There are two possible ways to get a target’s coordinates: with the ABRIS or the PVI-800. The first one is more precise (~20m), the second one is far less precise (~200m) but it’s faster.
Getting coordinates with the ABRIS
Before using this method you need to lock a target and save it into your PRTz, so it will appear in your ABRIS.
To get the coordinates of a target we will use the ABRIS in ERBL mode. To enter this mode, cycle with the 5th FSK, entering the NAV mode. Pressing this FSK enable the ERBL mode: a cross will appear and, below the map, you will find coordinates of the position under the cross as well as other data, like bearing and distance. As you have already imaged, you can now move the cross over the symbol of a target acquired with the PRTz and read its coordinates.

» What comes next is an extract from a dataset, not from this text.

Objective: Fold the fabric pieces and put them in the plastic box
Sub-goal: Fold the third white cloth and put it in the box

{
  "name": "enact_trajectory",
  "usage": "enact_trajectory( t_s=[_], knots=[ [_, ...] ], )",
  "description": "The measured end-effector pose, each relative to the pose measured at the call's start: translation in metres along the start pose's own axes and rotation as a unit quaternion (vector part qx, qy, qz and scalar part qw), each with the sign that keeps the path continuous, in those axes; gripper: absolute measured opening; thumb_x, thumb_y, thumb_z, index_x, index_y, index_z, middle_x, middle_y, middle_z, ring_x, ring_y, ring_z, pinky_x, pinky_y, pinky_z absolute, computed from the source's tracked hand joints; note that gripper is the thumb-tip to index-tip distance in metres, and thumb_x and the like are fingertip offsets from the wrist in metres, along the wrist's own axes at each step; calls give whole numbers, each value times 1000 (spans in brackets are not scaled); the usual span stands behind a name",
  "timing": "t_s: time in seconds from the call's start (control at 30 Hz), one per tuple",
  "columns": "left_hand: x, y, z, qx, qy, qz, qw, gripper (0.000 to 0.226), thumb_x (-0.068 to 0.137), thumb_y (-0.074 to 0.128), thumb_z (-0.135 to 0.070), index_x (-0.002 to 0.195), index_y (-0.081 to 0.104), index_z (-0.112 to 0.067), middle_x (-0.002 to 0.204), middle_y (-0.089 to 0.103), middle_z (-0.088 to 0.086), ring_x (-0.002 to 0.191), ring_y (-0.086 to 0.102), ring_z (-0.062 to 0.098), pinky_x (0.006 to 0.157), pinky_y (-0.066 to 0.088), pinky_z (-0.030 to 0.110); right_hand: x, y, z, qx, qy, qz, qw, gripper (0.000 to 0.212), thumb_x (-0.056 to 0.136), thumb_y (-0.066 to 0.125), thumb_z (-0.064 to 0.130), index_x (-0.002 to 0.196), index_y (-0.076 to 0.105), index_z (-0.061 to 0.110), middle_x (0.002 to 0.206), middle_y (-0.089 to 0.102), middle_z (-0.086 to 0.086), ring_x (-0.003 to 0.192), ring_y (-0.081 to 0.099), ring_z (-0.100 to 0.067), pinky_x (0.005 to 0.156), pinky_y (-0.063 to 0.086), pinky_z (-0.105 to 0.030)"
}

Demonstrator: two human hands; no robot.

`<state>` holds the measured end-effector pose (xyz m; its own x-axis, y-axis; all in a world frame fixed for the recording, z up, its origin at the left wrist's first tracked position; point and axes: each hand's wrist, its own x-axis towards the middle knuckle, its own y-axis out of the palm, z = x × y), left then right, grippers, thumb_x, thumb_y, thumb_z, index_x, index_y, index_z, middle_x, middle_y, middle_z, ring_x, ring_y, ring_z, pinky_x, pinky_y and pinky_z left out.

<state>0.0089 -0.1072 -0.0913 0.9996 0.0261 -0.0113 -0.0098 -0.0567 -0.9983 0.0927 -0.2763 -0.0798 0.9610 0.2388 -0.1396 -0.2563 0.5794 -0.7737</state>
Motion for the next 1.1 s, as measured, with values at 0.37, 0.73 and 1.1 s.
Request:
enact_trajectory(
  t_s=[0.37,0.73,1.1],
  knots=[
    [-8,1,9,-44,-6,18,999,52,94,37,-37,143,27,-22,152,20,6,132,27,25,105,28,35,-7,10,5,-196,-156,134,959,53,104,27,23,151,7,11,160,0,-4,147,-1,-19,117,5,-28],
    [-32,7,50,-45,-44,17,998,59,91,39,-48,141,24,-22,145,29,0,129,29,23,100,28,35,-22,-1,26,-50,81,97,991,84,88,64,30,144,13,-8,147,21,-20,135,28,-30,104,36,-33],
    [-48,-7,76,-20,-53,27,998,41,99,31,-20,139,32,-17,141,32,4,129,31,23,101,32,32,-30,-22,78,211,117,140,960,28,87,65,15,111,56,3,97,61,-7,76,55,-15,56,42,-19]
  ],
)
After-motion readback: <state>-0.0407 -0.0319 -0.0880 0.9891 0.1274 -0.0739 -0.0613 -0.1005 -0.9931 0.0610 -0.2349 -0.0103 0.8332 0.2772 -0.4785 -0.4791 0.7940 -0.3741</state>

To move the cross use the right knob on the ABRIS. Press it to toggle from vertical and horizontal slew and vice-versa. To obtain the best result, use the Zoom in FSK.
This procedure is not very fast and requires a lot of attention, therefore it’s not a bad idea to recon a Battlefield Area, save your targets in the PRTz, move into a safe and covered position and only then communicate the coordinates.

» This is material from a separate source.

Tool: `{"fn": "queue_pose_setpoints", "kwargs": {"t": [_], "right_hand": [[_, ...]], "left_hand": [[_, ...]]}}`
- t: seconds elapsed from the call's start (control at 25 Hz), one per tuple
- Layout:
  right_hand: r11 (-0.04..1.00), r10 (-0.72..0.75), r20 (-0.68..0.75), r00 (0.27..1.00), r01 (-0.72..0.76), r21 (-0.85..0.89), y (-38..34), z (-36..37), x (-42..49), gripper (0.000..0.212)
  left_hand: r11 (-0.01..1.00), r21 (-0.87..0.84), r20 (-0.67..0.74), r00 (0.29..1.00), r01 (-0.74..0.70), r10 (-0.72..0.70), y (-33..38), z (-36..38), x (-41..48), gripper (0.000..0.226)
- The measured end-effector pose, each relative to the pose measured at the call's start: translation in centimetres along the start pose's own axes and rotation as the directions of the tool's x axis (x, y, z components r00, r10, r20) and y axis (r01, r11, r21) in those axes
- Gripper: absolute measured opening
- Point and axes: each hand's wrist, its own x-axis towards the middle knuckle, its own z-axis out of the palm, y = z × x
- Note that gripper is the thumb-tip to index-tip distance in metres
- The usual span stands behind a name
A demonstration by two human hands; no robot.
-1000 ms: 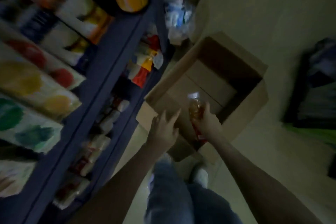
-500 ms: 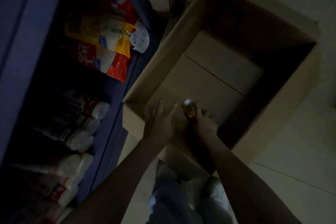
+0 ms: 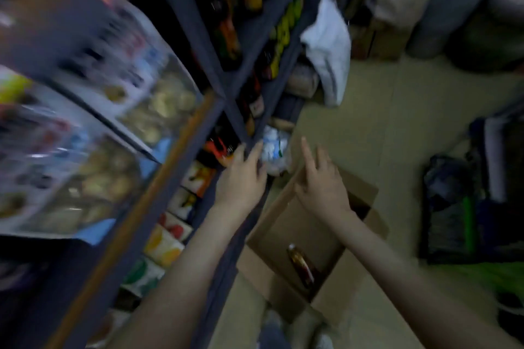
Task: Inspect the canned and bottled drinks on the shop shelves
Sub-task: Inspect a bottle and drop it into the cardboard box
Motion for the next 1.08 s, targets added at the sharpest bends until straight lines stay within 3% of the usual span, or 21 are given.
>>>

An alternative to this procedure uses the “Info” function (first FSK in the picture above). This functions provides some info like coordinates and elevation of the selected position. However, while acting as an AFAC, you usually need bearing and distance from a known position (usually an IP) in order to provide a complete 9-line procedure and you can’t get those data with the Info function.

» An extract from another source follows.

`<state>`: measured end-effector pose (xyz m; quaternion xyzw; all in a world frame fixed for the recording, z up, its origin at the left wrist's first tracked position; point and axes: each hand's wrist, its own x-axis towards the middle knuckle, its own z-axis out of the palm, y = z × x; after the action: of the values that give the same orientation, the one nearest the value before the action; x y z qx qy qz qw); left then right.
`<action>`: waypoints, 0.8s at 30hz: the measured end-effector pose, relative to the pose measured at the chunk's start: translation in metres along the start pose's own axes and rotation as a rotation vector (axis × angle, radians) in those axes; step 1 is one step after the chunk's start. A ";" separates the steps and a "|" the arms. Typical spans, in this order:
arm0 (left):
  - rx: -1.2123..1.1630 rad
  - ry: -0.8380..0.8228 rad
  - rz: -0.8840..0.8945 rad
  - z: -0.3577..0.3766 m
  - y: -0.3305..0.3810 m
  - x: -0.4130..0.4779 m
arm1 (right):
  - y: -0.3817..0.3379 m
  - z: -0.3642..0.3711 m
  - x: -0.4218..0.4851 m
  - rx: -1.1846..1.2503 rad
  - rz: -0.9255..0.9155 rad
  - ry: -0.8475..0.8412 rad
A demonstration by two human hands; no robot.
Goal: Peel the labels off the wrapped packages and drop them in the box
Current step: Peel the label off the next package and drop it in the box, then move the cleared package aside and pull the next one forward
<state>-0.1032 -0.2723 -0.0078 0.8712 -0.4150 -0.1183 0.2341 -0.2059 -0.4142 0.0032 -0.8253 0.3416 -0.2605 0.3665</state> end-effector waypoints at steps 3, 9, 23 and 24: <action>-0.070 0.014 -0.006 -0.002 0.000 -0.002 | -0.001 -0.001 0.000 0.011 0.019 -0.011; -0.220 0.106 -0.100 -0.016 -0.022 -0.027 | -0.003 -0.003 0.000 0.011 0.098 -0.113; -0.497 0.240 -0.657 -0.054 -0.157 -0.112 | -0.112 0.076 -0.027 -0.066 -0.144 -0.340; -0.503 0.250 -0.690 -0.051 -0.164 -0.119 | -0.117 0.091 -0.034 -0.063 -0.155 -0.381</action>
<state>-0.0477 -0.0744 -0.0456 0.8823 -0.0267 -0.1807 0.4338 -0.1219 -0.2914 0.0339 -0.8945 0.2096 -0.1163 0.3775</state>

Getting coordinates with the PVI-800
We’re now going to see how to save a target position and get its coordinates. This method is faster than the one which uses the ABRIS, but it’s less accurate.
First of all, we have to prepare the PVI-800:
- set the PVI mode in ‘EDIT’ with the PVI Master Mode knob;
- set the switch next to the PVI Master Mode knob (‘INU/UPDATE’) to the ‘INU’ position (“I-251V Shkval – Fly over INU update” – see the Black Shark manual, page 6-65);
- select the ‘NAV TGT’ button on the PVI-800.
A number will appear on the PVI-800. This number represents how many NAV TGT points are stored inside PVI-800’s memory. Now select a number, press the Shkval designate key (with the laser in STAND-BY position) and the coordinates of the position pointed by the Shkval will appear on the PVI-800. Now you can save this data by pressing the ‘ENTER’ key.
NAV TGT points saved with the PVI-800 are represented in the ABRIS by a rectangle with a number written into. Each number corresponds to the number assigned to each NAV TGT point saved.
A NAV TGT point can be assigned directly to a PRTz target, just select a target type (first row on the PRTz) and press ‘SEND/MEM’.
Just remember to restore the PVI-800 to previous settings, turning the PVI Master Mode knob on ‘OPER’ position, and the switch next to it in ‘UPDATE’ position.
As you can read coordinates with the PVI-800, so you can enter coordinates with it.
The procedure is quite similar to the one used to get coordinates of a target locked with the Shkval:
1. set the PVI mode in ‘EDIT’ with the PVI Master Mode knob;
2. select the ‘NAV TGT’ button on the PVI-800;
3. select a number, which will identify this NAV TGT point.
Now you can enter the coordinates. Remember to use the button 0 (zero) for North and Eest, and button 1 for South and West. When you have finished, press ‘ENTER’ to save. Again, restore the PVI Master Mode knob to its previous position.
NAV TGT points are represented by a square with a number in the middle (this number identifies the NAV TGT point). Therefore, pressing a number in the PVI-800 while in NAV TGT mode will select the corresponding point. Selected points will flash on the ABRIS.